_What is required:_ Go through the material underneath and show every line where the string "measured" occurs.

_Provided data:_

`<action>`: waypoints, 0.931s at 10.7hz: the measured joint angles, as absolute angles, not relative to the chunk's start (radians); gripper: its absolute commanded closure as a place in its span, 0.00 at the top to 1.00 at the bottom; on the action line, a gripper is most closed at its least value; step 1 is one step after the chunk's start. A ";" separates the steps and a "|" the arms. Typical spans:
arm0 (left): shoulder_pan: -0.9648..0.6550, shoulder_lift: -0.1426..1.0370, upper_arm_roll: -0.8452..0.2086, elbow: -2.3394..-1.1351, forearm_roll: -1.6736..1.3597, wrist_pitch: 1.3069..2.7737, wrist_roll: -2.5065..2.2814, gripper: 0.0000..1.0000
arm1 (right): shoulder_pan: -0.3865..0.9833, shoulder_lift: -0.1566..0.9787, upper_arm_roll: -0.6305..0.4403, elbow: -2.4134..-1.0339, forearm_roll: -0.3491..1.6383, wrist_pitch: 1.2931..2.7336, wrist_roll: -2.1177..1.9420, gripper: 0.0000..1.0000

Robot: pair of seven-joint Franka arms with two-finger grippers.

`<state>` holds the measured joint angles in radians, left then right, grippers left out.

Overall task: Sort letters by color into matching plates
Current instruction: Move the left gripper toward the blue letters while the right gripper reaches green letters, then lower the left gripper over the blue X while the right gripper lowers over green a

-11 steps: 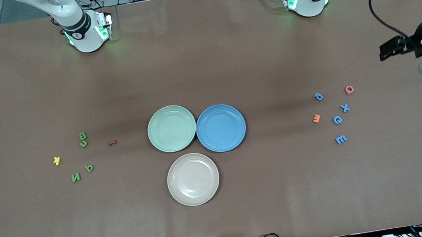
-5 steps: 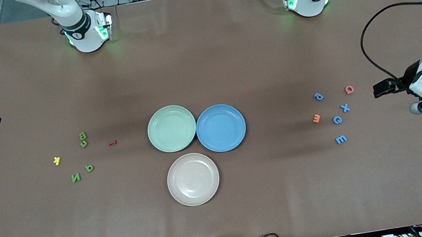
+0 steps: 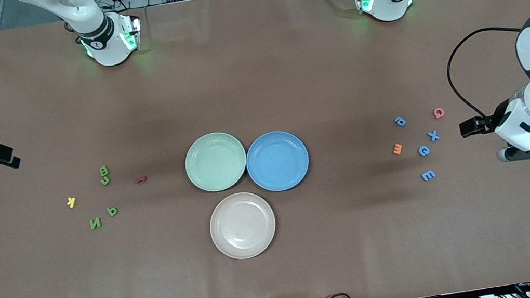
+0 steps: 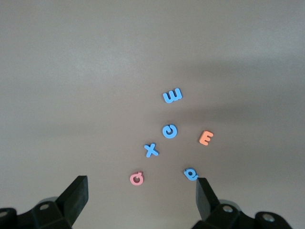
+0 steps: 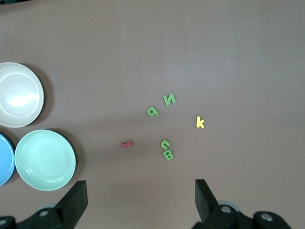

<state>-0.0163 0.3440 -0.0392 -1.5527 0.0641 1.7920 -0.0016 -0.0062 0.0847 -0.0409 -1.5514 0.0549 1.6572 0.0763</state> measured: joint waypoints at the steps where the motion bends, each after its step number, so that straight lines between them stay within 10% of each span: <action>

_Written answer:_
`<action>`: waypoints, 0.931s at 10.7hz: the measured joint angles, as absolute angles, not relative to the chunk's start (radians); gripper: its absolute commanded closure as a place in its span, 0.00 at the top to 1.00 at the bottom; on the action line, a gripper is most closed at its least value; step 1 is one step after the chunk's start. A ";" separates the steps and a "|" the arms. Typical spans:
`<state>` holds the measured joint angles in radians, left then right, grippers left out.
<state>-0.0163 0.3440 -0.0392 -1.5527 0.0641 1.7920 -0.0016 -0.0062 0.0847 -0.0409 -1.5514 0.0549 1.6572 0.0763</state> measured: joint waypoints at the steps where the motion bends, each after its step number, so that straight lines between them stay within 10% of each span: <action>

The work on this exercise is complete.